Analyse bilan de sécurité routière janvier 2020

 

C’est un phénomène qui est très connu, les conducteurs anticipent toujours les nouvelles décisions :
– La mortalité augmentait avant chaque élection présidentielle. En effet chaque nouveau président graciait les contrevenants pour les infractions routières. Il a fallu attendre 2002 pour mettre fin à cette pratique.
– Le 18 décembre 2002, le CNSR annonce la mise en place des radars. La mortalité baisse de 33% en janvier 2003, de 36% en février, de 25% en mars, etc . Or, les premiers radars n’ont été mis en place qu’à la fin de 2003.

Cette brutale remontée de la mortalité de janvier est liée aux annonces faites par certains présidents de département qui fanfaronnent haut et fort leur décision de revenir aux 90 km/h sur les plus « belles » routes ayant le plus fort trafic.

Toutes les études d’accidentalité montrent que quel que soit le département, ce réseau dit « principal » enregistre un nombre de personnes tuées très supérieur à sa part de réseau (exprimée en kilomètres).
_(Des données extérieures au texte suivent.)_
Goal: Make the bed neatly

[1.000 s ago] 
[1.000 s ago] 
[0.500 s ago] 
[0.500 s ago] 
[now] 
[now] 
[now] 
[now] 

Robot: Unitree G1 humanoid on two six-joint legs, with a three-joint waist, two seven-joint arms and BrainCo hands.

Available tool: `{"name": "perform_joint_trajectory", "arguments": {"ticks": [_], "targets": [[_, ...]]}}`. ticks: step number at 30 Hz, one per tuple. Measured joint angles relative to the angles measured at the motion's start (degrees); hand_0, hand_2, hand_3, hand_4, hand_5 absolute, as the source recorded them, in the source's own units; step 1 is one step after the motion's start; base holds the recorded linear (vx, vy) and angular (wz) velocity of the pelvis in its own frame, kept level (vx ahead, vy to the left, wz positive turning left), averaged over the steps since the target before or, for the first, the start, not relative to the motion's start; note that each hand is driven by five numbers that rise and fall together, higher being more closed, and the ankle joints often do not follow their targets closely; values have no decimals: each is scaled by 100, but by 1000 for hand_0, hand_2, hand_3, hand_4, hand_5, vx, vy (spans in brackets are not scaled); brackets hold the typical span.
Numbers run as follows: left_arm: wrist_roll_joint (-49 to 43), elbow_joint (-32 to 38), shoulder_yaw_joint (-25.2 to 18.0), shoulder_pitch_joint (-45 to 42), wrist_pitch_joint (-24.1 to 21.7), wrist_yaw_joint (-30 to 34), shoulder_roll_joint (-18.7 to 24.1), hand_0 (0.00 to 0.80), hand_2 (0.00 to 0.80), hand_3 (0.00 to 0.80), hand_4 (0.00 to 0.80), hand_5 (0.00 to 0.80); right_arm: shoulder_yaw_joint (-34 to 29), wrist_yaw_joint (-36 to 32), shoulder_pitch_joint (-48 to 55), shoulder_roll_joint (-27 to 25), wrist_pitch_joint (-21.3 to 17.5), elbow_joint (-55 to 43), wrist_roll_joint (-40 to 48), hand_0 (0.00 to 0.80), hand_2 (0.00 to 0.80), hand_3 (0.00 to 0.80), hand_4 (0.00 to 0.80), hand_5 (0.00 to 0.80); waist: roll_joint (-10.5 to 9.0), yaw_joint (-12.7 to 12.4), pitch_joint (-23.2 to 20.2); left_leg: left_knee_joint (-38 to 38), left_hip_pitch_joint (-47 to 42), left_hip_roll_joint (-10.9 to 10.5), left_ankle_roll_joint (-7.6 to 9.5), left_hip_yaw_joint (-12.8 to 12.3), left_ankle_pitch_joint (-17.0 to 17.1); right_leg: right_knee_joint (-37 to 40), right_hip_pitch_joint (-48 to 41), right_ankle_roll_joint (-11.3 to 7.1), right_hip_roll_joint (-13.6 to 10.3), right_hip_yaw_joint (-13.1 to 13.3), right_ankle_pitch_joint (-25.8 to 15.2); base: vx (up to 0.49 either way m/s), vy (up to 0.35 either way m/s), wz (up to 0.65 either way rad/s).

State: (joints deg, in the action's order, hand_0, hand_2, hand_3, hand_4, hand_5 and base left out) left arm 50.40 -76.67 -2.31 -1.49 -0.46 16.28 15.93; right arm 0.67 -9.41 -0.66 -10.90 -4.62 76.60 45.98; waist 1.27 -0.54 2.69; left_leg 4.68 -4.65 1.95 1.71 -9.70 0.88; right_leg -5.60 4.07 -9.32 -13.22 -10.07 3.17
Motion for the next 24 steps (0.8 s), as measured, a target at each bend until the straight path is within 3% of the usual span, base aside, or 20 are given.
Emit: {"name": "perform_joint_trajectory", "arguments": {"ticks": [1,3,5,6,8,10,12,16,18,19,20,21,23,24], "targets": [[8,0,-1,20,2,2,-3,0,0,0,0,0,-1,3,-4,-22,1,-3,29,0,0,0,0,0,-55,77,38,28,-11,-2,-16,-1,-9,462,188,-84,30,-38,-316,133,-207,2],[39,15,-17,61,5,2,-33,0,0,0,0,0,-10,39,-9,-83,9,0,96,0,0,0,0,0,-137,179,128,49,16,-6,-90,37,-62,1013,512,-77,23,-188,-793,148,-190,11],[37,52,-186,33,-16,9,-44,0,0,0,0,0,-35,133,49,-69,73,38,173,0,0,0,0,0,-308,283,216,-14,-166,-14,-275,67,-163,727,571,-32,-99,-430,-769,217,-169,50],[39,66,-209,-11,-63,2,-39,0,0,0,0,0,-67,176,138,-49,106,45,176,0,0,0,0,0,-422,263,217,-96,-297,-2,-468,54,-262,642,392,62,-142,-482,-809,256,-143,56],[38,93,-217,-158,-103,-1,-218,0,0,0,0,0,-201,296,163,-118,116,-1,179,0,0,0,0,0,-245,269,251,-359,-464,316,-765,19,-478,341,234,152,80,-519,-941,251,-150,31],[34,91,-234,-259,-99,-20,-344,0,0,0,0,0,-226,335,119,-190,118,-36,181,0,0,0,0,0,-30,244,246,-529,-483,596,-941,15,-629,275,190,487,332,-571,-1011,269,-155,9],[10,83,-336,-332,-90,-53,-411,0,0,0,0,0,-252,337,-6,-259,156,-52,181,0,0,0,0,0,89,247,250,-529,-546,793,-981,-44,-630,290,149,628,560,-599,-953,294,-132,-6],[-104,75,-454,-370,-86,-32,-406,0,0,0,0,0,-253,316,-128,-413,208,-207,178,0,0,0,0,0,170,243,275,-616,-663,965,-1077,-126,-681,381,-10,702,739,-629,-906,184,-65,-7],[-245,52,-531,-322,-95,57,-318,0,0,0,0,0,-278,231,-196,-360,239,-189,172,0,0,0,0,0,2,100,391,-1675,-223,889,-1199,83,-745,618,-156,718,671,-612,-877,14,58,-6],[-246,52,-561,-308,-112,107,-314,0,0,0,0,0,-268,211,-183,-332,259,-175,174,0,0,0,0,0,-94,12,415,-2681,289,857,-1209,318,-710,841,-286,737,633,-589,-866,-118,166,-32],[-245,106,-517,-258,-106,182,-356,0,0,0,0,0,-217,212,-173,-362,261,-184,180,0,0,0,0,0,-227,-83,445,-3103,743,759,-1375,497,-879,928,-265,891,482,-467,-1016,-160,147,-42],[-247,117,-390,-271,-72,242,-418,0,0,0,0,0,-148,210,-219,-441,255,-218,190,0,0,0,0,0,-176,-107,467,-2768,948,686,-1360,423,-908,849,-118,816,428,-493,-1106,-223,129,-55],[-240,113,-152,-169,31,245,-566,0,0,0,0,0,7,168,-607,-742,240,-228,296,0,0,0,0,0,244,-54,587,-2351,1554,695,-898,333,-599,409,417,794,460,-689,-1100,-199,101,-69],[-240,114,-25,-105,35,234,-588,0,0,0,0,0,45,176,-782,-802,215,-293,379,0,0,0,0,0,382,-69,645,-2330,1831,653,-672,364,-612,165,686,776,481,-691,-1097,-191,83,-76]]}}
Contrairement aux autres routes dont la sinuosité et l’étroitesse ont un rôle modérateur de la vitesse, la sensation de confort ressentie par les conducteurs sur ce réseau principal diminue la perception du risque et ainsi encourage la pratique de vitesses élevées.

Fort trafic et faible perception du risque sont ainsi les deux raisons pour lesquelles on déplore plus d’accidents mortels sur ce réseau principal.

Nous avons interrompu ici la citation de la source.